Required action
An exact copy of the records below is required, and it must contain no pictures.

Dataset
--- START ---

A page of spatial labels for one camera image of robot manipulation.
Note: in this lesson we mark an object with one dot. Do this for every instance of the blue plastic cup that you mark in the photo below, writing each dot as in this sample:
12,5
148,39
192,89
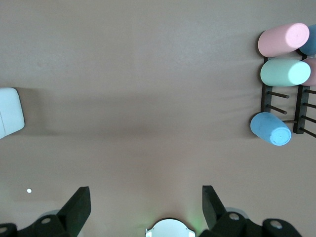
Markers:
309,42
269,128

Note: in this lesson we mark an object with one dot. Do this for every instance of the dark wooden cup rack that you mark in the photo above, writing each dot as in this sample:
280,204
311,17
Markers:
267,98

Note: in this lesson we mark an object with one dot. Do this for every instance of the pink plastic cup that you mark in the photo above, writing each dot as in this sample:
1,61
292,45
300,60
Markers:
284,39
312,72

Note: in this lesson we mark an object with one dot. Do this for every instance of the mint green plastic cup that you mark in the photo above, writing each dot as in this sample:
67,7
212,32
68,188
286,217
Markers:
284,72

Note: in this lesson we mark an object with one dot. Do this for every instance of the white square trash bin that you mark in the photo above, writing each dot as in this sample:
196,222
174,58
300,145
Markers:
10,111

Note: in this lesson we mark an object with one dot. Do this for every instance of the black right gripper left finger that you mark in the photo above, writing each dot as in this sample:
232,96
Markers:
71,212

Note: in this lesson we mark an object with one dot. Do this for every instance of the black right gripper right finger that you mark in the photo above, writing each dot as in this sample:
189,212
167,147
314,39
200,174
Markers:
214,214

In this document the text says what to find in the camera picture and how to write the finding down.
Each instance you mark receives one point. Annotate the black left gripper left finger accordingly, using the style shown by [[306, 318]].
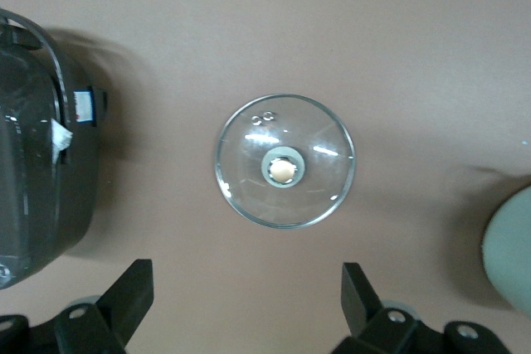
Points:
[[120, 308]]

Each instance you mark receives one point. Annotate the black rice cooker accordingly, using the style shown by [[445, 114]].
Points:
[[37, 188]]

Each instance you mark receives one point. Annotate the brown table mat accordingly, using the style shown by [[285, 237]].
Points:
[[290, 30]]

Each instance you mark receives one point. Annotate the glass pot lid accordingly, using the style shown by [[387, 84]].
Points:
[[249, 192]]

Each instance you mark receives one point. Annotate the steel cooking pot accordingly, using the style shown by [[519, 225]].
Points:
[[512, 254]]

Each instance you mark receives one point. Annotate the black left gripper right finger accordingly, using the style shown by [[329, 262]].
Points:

--- END ---

Exercise result
A page of spatial labels for one camera image of robot manipulation.
Note: in this lesson we mark an object with one dot. Do this for every instance of the blue plastic cup that you mark in the photo below, writing each dot as in this sample:
12,5
148,39
192,89
Markers:
309,42
269,128

Note: in this lesson we mark an object with one dot. Do this for every instance of the dark wooden cup rack that you mark in the photo above, writing each dot as in this sample:
280,204
311,17
Markers:
267,98

Note: in this lesson we mark an object with one dot. Do this for every instance of the pink plastic cup that you mark in the photo above, writing each dot as in this sample:
1,61
292,45
300,60
Markers:
284,39
312,72

Note: in this lesson we mark an object with one dot. Do this for every instance of the mint green plastic cup that you mark in the photo above, writing each dot as in this sample:
67,7
212,32
68,188
286,217
Markers:
284,72

Note: in this lesson we mark an object with one dot. Do this for every instance of the white square trash bin that you mark in the photo above, writing each dot as in this sample:
196,222
174,58
300,145
Markers:
10,111

Note: in this lesson we mark an object with one dot. Do this for every instance of the black right gripper left finger that you mark in the photo above, writing each dot as in this sample:
232,96
Markers:
71,212

Note: in this lesson we mark an object with one dot. Do this for every instance of the black right gripper right finger that you mark in the photo above, writing each dot as in this sample:
189,212
167,147
314,39
200,174
Markers:
214,214

In this document the text says what to find in the camera picture and how to write the finding down.
Each instance you mark receives one point. Annotate the black left gripper left finger accordingly, using the style shown by [[306, 318]].
Points:
[[120, 308]]

Each instance you mark receives one point. Annotate the black rice cooker accordingly, using the style shown by [[445, 114]].
Points:
[[37, 188]]

Each instance you mark receives one point. Annotate the brown table mat accordingly, using the style shown by [[285, 237]].
Points:
[[290, 30]]

Each instance you mark receives one point. Annotate the glass pot lid accordingly, using the style shown by [[387, 84]].
Points:
[[249, 192]]

Each instance you mark receives one point. Annotate the steel cooking pot accordingly, using the style shown by [[519, 225]].
Points:
[[512, 254]]

Each instance you mark receives one point. Annotate the black left gripper right finger accordingly, using the style shown by [[329, 262]].
Points:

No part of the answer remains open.